Question

consider this...

Answer 1

\[a_{1} = \sqrt{2} a _{2} = \sqrt{2\sqrt{2}} a3 = \sqrt{2\sqrt{2\sqrt{2}}} \]

and so on... Find a recurrence relation for an+1. and find the limit

Answer 2

this is what i get for 1st part ..\[a _{n+1} = \sqrt{2a _{n}}\]but the limits is??

Answer 3

In your first example, is a_2 inside the radical?

Answer 4

no... sorry for that ...i am new here...i keep space bar them but they still keep stick together = ="

Answer 5

at 1st i guessing the limits to be square root 2... but that is stupid... i keep using calculator and i think the limit is 2..but i dunno how to show it

Answer 6

Well, I think we can try to demonstrate the series in a general form and then it might make it easier to evaluate the limit.

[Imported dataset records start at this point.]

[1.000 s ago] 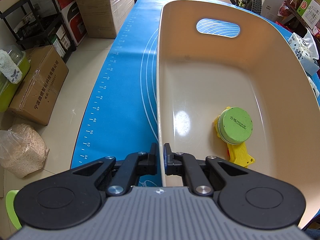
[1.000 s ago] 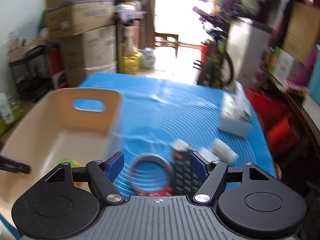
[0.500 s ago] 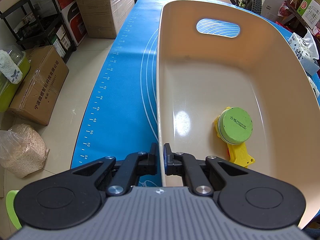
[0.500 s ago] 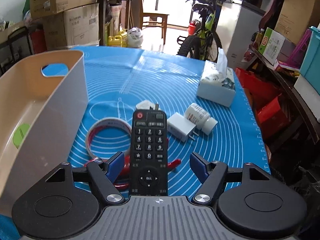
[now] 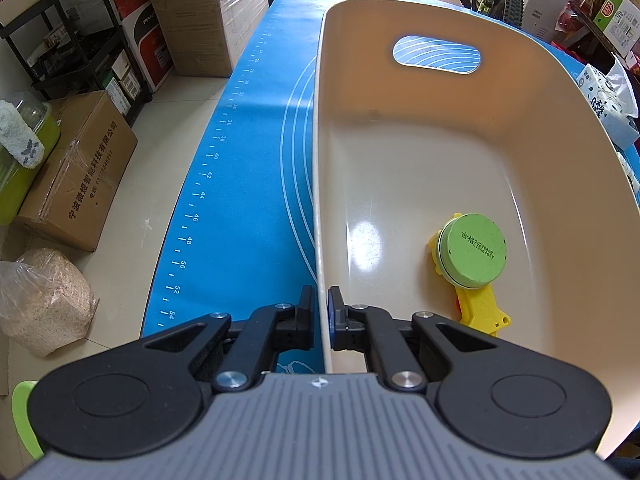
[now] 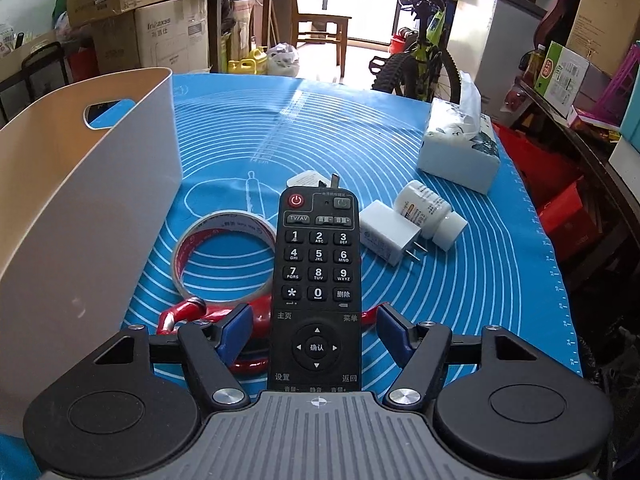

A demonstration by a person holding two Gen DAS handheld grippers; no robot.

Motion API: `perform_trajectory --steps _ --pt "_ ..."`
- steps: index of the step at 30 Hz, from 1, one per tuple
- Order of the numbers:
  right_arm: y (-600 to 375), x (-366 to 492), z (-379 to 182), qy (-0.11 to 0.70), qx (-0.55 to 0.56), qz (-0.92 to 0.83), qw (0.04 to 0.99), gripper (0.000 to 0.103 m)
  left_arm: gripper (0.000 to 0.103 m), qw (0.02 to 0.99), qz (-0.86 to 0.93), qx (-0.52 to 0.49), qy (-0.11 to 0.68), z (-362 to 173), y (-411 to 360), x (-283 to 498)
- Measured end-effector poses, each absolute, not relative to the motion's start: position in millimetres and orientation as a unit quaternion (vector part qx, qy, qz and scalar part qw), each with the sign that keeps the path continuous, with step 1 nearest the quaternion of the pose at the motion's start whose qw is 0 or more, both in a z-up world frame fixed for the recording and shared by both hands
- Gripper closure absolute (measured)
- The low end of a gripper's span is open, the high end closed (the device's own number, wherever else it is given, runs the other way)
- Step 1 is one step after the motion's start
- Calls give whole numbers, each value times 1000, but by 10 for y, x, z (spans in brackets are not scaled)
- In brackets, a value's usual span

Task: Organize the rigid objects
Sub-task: 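Grasp the black TV remote with the right tool, then carry the black remote into the basket and release it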

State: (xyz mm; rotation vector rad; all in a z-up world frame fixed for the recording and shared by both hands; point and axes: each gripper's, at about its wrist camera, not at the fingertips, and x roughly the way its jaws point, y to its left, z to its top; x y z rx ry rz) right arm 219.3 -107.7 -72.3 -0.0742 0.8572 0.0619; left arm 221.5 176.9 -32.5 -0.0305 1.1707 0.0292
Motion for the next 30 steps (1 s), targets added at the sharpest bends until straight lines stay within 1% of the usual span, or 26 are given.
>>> perform_trajectory --steps 5,7,10,16,30 --pt "-1117 2232 -751 406 -18 32 913 38 93 833 14 -13 553 -333 1768 2217" --pt "-1132 2246 -763 404 -9 35 914 38 93 833 14 -12 552 -332 1765 2217" --pt "-1133 2249 -765 401 -1 37 915 48 93 833 14 -12 552 -335 1767 2216" --pt "-1110 2216 -743 402 -6 37 915 48 93 833 14 -12 552 -335 1766 2215" --pt "-1090 2012 -267 329 11 31 944 48 93 833 15 -12 552 -336 1767 2214"
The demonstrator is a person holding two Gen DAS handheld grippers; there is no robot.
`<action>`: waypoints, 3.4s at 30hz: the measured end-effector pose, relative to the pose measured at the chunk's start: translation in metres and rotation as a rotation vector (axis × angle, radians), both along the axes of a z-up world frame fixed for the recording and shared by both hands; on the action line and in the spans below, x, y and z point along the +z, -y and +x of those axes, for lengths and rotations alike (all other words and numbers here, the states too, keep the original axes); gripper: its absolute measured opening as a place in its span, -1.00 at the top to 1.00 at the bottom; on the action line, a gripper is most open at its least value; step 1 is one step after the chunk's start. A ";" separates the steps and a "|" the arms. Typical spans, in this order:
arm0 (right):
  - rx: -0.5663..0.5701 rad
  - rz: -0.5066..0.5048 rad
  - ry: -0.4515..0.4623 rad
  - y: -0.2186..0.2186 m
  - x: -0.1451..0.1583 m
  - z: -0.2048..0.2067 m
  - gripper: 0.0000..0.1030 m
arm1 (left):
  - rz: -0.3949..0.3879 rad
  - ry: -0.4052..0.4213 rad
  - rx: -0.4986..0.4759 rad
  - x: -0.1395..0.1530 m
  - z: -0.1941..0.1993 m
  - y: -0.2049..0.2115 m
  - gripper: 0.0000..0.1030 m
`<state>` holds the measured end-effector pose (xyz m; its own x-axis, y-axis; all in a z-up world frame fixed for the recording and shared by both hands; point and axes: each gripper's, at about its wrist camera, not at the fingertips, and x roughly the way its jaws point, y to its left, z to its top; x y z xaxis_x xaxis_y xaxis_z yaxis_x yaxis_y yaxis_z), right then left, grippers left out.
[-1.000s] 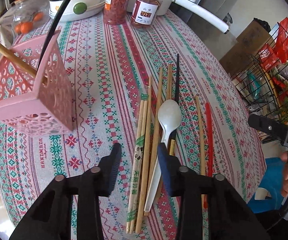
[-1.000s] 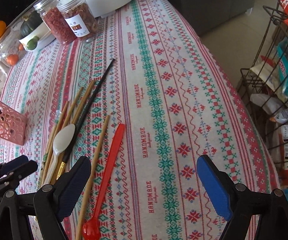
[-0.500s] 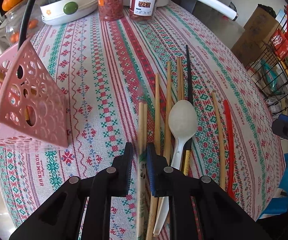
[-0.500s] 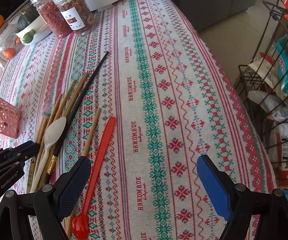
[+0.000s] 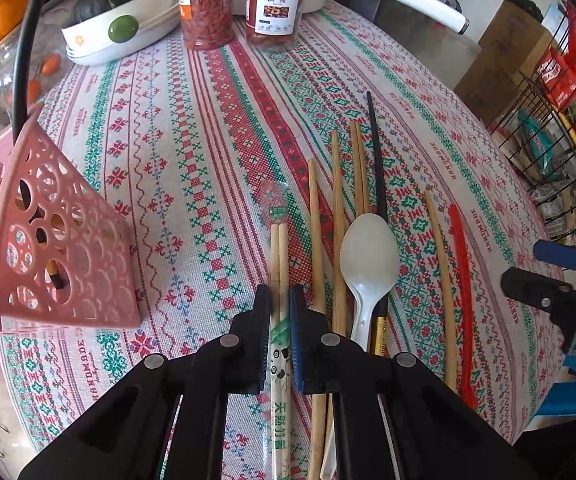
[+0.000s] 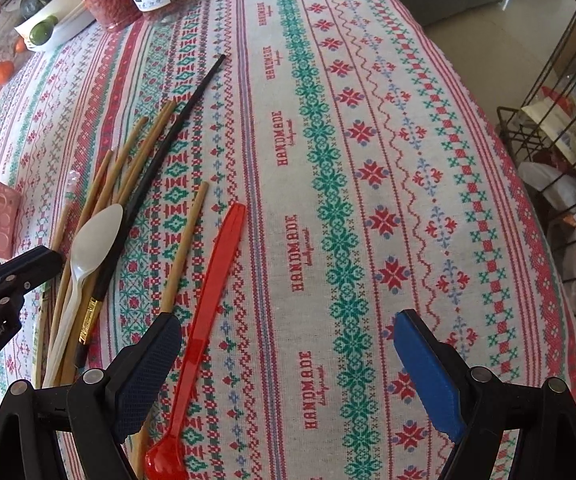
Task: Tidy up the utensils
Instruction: 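Lift the wrapped chopsticks with the left tool while the right tool grasps the red spoon, then place the wrapped chopsticks into the pink basket while the right tool carries the red spoon, then lower the red spoon into the pink basket and open the right tool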
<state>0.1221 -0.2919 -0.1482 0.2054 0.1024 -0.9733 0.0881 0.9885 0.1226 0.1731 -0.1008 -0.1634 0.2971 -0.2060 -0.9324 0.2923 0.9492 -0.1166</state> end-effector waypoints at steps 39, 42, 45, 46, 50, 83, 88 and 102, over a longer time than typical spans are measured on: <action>-0.114 0.181 0.270 -0.029 0.046 -0.022 0.77 | -0.286 0.376 0.041 0.161 -0.100 -0.096 0.82; -0.095 0.241 0.378 -0.032 0.076 -0.028 0.77 | -0.292 0.491 0.059 0.184 -0.111 -0.105 0.82; -0.076 0.265 0.469 -0.036 0.101 -0.033 0.77 | -0.293 0.621 0.087 0.205 -0.122 -0.114 0.82; -0.069 0.268 0.492 -0.039 0.107 -0.034 0.77 | -0.295 0.659 0.100 0.210 -0.124 -0.117 0.82; -0.026 0.258 0.554 -0.052 0.123 -0.039 0.77 | -0.286 0.783 0.178 0.217 -0.125 -0.130 0.82; -0.003 0.329 0.773 -0.110 0.160 -0.032 0.76 | -0.167 0.501 0.375 0.149 -0.076 -0.163 -0.43; -0.009 0.349 0.846 -0.138 0.168 -0.021 0.76 | -0.098 0.441 0.332 0.137 -0.088 -0.170 -0.48; -0.060 0.299 0.922 -0.209 0.156 0.033 0.76 | -0.076 0.225 0.301 0.106 -0.090 -0.195 -0.50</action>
<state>0.1554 -0.0832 0.0073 0.8876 0.2840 -0.3626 -0.1194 0.9022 0.4144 0.0829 0.0940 -0.0571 0.5506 -0.1445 -0.8222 0.0277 0.9875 -0.1550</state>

How's this: we know that \[\sqrt{2{\sqrt{2{\sqrt{2}}}}} = 2^{7/8}.\] Now? :)

Answer 7

how to make this in nth terms .

Answer 8

as Quantum said, we can rewrite the expression in a simpler way as:
\[a_1=2^{1/2}a_2=2^{3/4}a_3=2^{7/8}a_4+...\]
we can then easily see that:
\[a_(n)=2^{{2n-1 \over 2n}}a_(n+1)\]
now just rearrange to get a(n+1)

Answer 9

ic.. thannks ...

Answer 10

the final expression is:

Answer 11

\[a_(n+1)=2^{{2n \over 2n-1}}a_n\]
does that make sense?

Answer 12

i getting \[a(n+1) = 2^{(2^{n}-1)/2^{n}}\]

Answer 13

srry that is for a(n)